Not an exciting plot.  The book is a narrative describing the lives of members of a New England family, so the events recorded are domestic, conventional, and frankly rather prosaic.  It's as though you were to go to a dinner party, sit next to a neighbor you've never met, and ask them to "tell me about your life."  But Cheever does tell a story well, and he received the National Book Award for this, his first novel.  I can understand why he was a best-selling novelist and a popular writer for The New Yorker and other magazines.

So, no reason to discuss the content, but I will share some words and phrases that were new to me.

"... as if he, bred on that shinbone coast and weaned on beans and codfish..."  Despite a lot of searching I couldn't find a clear explanation of this term.  Most links came back the quote from this book.  There are scattered references to Shinbone Alleys from Maine to Missouri (discussed - but not explained - here).

"Captn Webb's little boy was trod upon by a horse and died before candlelight."  Obvious meaning in context, but an interesting phrase I've not previously encountered.

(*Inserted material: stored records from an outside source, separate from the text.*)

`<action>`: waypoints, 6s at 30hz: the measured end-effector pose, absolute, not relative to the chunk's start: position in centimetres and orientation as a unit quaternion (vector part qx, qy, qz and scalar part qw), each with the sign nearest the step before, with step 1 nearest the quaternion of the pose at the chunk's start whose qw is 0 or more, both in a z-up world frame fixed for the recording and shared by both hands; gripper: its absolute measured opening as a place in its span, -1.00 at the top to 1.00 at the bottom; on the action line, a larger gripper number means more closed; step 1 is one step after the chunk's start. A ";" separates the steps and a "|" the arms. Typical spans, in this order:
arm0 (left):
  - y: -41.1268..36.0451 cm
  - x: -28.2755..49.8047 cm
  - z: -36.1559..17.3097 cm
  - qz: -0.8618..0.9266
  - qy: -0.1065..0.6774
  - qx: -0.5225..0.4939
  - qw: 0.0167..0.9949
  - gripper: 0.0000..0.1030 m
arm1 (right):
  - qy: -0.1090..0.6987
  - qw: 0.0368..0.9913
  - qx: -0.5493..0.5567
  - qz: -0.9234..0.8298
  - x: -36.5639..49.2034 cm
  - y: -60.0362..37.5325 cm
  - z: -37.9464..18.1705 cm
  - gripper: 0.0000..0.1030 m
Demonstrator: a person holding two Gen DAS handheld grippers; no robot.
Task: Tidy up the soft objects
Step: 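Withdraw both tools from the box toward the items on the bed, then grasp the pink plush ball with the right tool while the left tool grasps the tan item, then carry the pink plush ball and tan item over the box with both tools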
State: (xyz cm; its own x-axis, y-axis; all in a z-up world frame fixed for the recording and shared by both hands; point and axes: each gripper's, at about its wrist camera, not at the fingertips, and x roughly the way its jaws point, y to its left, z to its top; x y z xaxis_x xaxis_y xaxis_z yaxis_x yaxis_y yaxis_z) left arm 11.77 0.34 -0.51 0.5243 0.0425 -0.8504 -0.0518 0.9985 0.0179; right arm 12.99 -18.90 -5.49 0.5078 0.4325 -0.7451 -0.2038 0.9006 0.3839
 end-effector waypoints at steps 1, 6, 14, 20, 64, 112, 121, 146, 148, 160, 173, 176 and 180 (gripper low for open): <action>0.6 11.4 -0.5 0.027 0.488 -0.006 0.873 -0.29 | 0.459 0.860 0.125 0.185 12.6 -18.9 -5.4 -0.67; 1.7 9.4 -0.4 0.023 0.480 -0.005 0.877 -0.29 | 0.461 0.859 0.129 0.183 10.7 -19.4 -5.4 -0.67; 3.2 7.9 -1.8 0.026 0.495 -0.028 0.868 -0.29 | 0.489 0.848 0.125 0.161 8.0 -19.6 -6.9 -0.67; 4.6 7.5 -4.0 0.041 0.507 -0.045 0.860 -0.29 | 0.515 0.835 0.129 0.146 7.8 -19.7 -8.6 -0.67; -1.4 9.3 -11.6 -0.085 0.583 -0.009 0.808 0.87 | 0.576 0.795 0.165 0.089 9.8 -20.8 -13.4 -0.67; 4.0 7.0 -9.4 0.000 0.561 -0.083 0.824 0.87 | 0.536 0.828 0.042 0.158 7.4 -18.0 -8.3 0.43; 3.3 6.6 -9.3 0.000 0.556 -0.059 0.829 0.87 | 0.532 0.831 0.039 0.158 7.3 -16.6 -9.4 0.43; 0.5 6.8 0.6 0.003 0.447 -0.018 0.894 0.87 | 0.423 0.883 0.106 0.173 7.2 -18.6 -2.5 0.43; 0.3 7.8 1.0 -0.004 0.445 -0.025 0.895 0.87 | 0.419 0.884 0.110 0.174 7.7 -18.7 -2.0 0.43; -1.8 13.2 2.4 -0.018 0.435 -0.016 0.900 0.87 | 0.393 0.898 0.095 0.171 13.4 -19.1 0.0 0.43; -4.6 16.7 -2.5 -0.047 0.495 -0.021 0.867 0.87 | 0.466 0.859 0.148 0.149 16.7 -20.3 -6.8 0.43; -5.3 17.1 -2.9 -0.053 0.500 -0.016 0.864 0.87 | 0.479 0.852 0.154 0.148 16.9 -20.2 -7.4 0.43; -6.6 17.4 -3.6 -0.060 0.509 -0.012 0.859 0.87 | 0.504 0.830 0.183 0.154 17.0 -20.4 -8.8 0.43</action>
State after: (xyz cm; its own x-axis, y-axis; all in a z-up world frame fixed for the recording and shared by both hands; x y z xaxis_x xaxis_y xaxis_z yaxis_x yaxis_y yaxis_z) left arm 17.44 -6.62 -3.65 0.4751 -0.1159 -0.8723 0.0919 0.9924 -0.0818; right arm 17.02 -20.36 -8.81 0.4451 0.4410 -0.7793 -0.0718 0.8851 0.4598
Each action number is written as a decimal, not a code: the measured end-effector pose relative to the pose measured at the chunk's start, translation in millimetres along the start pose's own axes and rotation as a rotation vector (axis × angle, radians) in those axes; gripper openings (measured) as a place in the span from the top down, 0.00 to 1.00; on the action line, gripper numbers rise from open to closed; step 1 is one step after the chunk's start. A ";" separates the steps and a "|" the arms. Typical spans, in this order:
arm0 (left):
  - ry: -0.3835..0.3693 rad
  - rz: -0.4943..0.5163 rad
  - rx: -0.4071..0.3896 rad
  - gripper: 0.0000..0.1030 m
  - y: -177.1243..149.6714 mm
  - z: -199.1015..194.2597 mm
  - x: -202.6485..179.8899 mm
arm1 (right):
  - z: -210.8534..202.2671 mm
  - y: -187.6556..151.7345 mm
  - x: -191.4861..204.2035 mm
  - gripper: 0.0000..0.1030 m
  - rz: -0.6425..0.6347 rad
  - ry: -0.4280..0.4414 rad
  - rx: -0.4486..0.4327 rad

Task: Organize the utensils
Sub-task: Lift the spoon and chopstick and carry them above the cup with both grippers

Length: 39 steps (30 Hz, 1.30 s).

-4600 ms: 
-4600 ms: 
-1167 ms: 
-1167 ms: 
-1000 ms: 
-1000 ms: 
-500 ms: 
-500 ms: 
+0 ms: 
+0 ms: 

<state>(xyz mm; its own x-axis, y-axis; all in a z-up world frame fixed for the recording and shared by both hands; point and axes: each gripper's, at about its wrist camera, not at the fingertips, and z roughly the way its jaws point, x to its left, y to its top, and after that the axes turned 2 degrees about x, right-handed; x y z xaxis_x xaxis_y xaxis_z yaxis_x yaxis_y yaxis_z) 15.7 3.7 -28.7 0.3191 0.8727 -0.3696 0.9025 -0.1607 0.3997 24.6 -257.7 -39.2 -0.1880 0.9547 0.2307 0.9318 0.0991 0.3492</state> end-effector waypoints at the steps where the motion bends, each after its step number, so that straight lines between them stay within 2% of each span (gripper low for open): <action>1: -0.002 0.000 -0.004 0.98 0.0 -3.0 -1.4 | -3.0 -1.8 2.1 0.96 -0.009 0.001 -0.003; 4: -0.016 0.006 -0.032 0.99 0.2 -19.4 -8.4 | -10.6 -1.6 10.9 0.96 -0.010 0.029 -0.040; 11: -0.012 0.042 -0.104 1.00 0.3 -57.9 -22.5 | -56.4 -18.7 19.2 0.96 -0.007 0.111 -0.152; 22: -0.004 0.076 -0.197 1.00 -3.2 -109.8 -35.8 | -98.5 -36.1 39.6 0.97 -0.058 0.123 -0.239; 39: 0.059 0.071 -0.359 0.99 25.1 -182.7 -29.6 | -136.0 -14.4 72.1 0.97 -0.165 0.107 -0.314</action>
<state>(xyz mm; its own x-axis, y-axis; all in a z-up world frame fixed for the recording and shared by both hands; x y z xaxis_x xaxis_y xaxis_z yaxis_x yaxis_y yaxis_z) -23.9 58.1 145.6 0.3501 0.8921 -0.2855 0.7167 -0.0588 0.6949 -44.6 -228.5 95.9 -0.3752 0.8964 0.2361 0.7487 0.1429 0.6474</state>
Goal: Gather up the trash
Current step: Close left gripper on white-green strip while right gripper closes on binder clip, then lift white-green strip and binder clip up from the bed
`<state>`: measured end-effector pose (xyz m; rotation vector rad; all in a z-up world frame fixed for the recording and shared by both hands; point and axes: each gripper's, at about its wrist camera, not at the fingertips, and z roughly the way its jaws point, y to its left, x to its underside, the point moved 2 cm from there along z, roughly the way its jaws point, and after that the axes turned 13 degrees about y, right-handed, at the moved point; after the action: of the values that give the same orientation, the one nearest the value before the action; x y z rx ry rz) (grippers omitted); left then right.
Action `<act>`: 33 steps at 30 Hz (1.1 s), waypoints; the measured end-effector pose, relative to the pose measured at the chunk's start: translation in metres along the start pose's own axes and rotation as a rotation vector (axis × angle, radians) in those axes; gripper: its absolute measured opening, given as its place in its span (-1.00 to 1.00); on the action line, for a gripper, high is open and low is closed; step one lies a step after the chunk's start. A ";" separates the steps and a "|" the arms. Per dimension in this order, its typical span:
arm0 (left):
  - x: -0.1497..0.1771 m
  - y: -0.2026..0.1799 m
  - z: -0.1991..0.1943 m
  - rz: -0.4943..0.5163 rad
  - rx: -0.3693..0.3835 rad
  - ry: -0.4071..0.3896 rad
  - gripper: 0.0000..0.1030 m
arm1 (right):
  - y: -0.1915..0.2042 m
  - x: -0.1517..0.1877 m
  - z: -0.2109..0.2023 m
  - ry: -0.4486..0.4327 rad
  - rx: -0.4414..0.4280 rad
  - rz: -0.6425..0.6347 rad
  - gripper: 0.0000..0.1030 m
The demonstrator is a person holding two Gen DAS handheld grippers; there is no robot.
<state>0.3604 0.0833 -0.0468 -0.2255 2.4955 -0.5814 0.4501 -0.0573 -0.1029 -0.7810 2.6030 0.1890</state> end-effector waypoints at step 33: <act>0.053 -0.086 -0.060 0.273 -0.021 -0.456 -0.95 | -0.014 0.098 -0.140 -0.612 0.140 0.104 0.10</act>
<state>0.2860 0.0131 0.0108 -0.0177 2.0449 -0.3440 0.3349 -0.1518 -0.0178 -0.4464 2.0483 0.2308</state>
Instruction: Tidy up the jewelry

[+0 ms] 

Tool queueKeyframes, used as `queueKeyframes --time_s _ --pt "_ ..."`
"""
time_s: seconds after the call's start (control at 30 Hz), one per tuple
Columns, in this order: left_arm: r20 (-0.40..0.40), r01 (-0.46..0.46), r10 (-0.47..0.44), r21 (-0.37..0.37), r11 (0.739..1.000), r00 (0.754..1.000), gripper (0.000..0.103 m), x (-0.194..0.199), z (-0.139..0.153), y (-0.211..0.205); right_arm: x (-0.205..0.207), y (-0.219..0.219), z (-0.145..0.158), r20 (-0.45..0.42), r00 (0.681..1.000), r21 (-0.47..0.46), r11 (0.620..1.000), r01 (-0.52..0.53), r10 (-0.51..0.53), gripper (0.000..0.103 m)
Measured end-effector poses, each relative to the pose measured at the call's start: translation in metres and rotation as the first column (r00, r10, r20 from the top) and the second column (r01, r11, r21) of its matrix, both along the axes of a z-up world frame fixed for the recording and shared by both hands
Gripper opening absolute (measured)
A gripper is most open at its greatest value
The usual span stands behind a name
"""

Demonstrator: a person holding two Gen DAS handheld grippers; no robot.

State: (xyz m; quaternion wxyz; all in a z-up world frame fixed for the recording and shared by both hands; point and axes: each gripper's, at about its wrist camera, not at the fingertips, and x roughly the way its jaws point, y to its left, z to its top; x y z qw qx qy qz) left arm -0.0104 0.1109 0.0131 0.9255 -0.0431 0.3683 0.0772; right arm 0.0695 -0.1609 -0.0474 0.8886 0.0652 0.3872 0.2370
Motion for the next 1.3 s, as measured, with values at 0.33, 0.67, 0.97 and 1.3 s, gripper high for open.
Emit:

"... proud of his prowess in negotiating the dilapidated and purblind vehicle over the curving roads..."  Partially blind, or obtuse.  Not sure how it applies to a vehicle unless the headlights are inadequate.

"It is one of those [bus] lines that seem to carry the scrim of the world - sweet-natured but browbeaten women shoppers, hunchbacks and drunks."   ??? couldn't find this in anything that matches the sense of the sentence.

"Put that [lobster] down, Miss Honora," he shouts.  "They ain't pegged, they ain't pegged yet."  The Penobscot Maritime Museum explains that prior to today's rubber bands, lobster claws were immobilized with whittled wooden plugs.

"...  and they had had a brace or more of those days when the earth smells like a farmer's britches - all timothy, manure and sweet grass."   Of course I know what "britches" are, but I had to look up the etymology.   It's a variation of "breeches," which goes back to Middle English and were typically "smallclothes" (knee-length).

"On the other half was the farm at St. Botolphs, the gentle valley and the impuissant river..."  Impotent (puissant related to Latin posse [be able]); presumably means a slowly-flowing river.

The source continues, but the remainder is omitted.